Consider the case of the implementation that comes along with Visual Studio .NET. This version has a fixed buffer size of 16 characters. Only if the string length exceeds this size does any dynamic memory allocation occur.
So using your example code with this particular implementation:
CStdString str("hello ! ");<br />
str += "I don't know ";<br />
str += "what this message means.";
There would NOT be any allocation or freeing of memory for either of the first two lines. Only for the third one.
This is far simpler and more portable than going to the trouble of writing and debugging your own string classes just to deal with such a relatively uncommon situation. New programmers do not have to learn how YOU tihnk a string class' interface should be, they can simply use the same basic_string interface they have always used with an optimized implementation that takes care of most of the common inefficiencies. Also, they can be far more confident of thoroughly debugged code as the user base for the basic_string<> implementation is guaranteed to be larger than the user base for your string class.
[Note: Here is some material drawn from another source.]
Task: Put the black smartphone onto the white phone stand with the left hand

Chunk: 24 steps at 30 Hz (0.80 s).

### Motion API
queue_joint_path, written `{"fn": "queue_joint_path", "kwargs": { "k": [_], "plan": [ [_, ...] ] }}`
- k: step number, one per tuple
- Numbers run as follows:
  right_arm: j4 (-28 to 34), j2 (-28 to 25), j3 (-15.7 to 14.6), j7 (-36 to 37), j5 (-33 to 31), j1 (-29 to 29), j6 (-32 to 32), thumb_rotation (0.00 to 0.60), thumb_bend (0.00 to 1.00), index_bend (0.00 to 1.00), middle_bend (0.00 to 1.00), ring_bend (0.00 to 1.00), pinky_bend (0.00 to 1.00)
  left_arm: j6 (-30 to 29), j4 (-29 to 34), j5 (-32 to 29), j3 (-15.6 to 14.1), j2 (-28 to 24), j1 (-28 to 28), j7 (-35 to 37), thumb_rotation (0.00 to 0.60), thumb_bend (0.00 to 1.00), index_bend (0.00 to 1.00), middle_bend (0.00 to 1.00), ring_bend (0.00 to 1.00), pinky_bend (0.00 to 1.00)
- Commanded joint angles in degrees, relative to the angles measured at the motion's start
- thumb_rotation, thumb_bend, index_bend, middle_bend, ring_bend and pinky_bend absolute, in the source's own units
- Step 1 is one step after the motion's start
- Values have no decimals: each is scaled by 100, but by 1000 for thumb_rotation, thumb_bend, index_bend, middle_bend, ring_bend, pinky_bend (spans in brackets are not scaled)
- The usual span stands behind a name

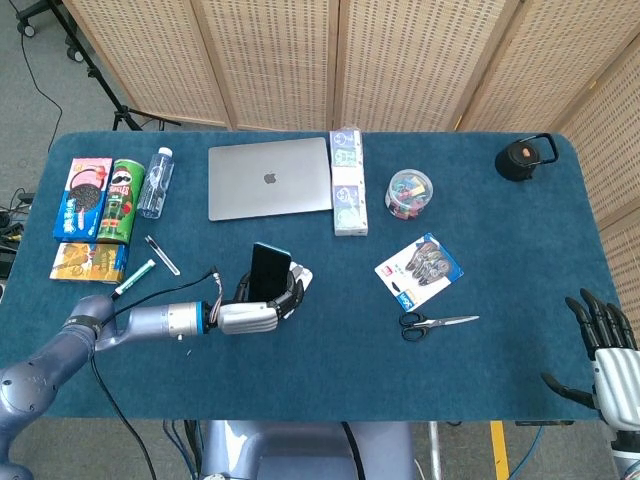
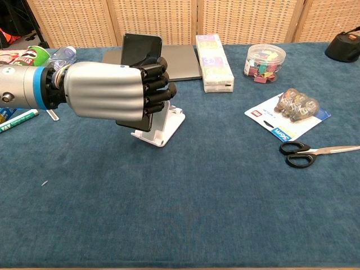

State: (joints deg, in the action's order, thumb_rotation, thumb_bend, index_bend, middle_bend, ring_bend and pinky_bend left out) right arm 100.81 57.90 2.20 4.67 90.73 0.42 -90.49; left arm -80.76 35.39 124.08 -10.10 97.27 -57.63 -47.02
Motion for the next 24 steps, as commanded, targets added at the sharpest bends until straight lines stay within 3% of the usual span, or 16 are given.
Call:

Furthermore, if memory allocation is a bottleneck in your program the thing to do is not to write your own string class. Instead you should write your own, specialized allocator<> template which optimizes away such problems. Supply this allocator as an argument to the instantiation of the basic_string (or to CStdStr) template. This is why the designers of the Standard C++ Library added the concept of allocators in the first place. It is whole lot easier and safer to use your own allocator<> than it is to try to use your own custom string class. Take my word for it, after 6 years of supporting this CStdString code base, there are few people more acutely aware of this fact than I.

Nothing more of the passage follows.